Inicialmente, os deputados aprovaram, por unanimidade, o regime de urgência da matéria. Logo depois, após pronunciamentos dos líderes, houve uma votação simbólica. “Todo mundo aqui recebeu a vida inteira 14º e 15º salários, inclusive eu. Portanto, não é hora de discurso. Chegou o momento em que devemos acabar e pronto. Vamos fazer uma votação simbólica e resolver logo isso”, sugeriu o deputado Sílvio Costa (PTB-PE). Após a aprovação, o deputado Antônio Reguffe (PDT-DF), que abriu mão do benefício desde o primeiro dia de mandato, fez questão de falar na tribuna. “Muitas vezes, subi à tribuna para criticar as ações desta Casa. Mas, esta Casa hoje tomou uma medida extremamente importante ao aprovar esse projeto. Quero dizer que é um avanço”, declarou. 
 
Palmas e parabéns – Após a aprovação, os deputados bateram palmas e Henrique Eduardo Alves parabenizou os congressitas. “Parabéns a este plenário, que resgata a altivez desta Casa.” O deputado Chico Alencar (PSol-RJ) ressaltou que sentiu um clima parecido com a aprovação da Lei da Ficha Limpa. “Foi exatamente a mesma coisa. No início da Ficha Limpa, grande parte dos parlamentares era contra. No entanto, criou-se uma clima e acabou fazendo a virada. Muitos votaram aqui, hoje, contrariando suas próprias convicções. Dizem que o herói é um covarde encurralado. Demos um pequeno grande passo”, disse.
 
Até a aprovação na tarde de ontem, a novela dos salários extras teve vários capítulos. Logo após as primeiras denúncias do Correio, o Senado rebateu as reportagens em nota oficial, alegando que os rendimentos adicionais não seriam tributáveis “por terem caráter indenizatório”. Logo em seguida, a Receita Federal alertou que os vencimentos eram tributáveis, sim, por apresentarem natureza remuneratória. O discurso oficial caiu por terra quando os próprios senadores, pressionados após as reportagens, aprovaram em plenário projeto que acabava com a regalia.
 
No entanto, em setembro do ano passado, quando a Receita Federal, resolveu cobrar o calote, a Mesa Diretora tomou uma decisão polêmica e decidiu pagar a dívida de todos os senadores. Um grupo de parlamentares não aceitou a decisão e resolveu pagar o que deviam.

Entenda o caso – Origem em 1946
 
O pagamento do benefício a deputados e senadores foi instituído pela Constituição de 1946 para cobrir os altos gastos que os parlamentares tinham com o deslocamento das famílias para o Rio de Janeiro, capital da República na época.
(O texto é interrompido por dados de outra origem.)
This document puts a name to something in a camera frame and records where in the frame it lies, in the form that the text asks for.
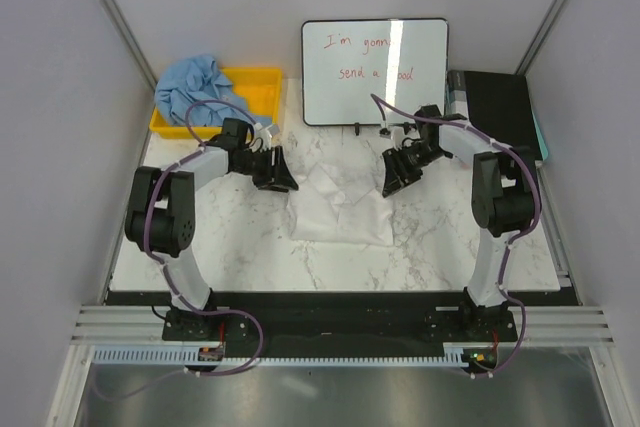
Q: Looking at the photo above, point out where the whiteboard with red writing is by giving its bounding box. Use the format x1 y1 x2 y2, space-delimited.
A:
301 18 449 127

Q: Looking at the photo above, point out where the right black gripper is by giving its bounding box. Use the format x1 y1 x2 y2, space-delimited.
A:
382 141 448 198

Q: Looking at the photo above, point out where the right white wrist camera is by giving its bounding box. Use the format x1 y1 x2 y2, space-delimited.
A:
378 123 404 145

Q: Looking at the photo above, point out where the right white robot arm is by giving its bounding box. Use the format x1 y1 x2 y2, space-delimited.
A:
373 96 542 341

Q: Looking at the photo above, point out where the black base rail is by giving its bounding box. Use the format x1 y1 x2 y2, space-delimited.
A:
162 289 521 348

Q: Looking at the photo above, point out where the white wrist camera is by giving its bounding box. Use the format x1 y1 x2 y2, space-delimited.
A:
378 123 404 145
254 123 280 150

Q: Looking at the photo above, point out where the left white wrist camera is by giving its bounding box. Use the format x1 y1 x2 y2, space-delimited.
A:
254 123 280 150

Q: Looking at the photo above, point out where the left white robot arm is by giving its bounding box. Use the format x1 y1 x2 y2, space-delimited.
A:
125 118 299 340

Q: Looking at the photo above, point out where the yellow plastic bin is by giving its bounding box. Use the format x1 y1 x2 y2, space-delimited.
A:
149 67 283 140

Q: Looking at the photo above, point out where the blue long sleeve shirt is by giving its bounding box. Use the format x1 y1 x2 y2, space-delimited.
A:
154 54 249 127

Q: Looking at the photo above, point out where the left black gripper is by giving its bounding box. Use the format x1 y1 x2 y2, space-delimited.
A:
234 147 298 194

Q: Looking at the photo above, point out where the white slotted cable duct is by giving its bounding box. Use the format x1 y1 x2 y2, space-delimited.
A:
92 345 497 368

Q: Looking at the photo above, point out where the white long sleeve shirt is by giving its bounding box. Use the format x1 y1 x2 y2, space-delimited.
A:
287 162 394 247
Os salários extras permaneceram no texto constitucional de 1967, que vigorou durante a maior parte do período da ditadura militar, iniciada em 1964. Com a redemocratização, a Constituição de 1988 eliminou qualquer menção ao chamado “auxílio-paletó”, mas a mordomia não deixou de ser paga. Atualmente, a regalia é regularizada por um ato conjunto das mesas diretoras do Senado e da Câmara, assinado em 2003. De acordo com o ato, a mordomia pretende compensar despesas com transporte e outros custos “imprescindíveis ao comparecimento à sessão legislativa”. Os parlamentares, no entanto, já recebem ajuda financeira para custear viagens entre seus estados de origem e Brasília.